- [Work item]
Could you write out, word for word, each line from the one containing "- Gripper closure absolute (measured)" to the last line of the data below, both included and nothing more?

- [Recorded data]
□ □ □ □

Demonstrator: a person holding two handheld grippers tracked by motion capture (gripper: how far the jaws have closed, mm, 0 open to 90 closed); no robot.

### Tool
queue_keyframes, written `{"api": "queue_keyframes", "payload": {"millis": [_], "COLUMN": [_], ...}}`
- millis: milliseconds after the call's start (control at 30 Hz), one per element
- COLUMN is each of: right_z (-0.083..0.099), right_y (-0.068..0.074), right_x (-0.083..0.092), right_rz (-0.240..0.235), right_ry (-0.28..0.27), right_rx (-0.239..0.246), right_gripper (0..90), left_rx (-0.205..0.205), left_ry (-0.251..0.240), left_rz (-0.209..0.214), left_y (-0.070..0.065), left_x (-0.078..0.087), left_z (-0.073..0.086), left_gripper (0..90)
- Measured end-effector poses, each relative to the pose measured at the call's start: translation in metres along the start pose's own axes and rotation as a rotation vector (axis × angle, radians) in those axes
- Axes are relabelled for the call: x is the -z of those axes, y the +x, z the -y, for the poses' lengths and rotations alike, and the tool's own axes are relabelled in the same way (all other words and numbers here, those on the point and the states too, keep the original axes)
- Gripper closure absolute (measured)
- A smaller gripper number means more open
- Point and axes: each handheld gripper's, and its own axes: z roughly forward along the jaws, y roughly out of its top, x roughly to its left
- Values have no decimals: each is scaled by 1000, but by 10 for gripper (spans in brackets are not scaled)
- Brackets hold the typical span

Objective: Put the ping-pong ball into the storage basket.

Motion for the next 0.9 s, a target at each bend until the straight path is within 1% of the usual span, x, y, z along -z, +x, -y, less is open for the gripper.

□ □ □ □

- [Answer to this task]
- Gripper closure absolute (measured)
- A smaller gripper number means more open
- Point and axes: each handheld gripper's, and its own axes: z roughly forward along the jaws, y roughly out of its top, x roughly to its left
- Values have no decimals: each is scaled by 1000, but by 10 for gripper (spans in brackets are not scaled)
- Brackets hold the typical span

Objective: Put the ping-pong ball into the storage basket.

Motion for the next 0.9 s, a target at each bend until the straight path is within 1% of the usual span, x, y, z along -z, +x, -y, less is open for the gripper.

The required response has been given in full.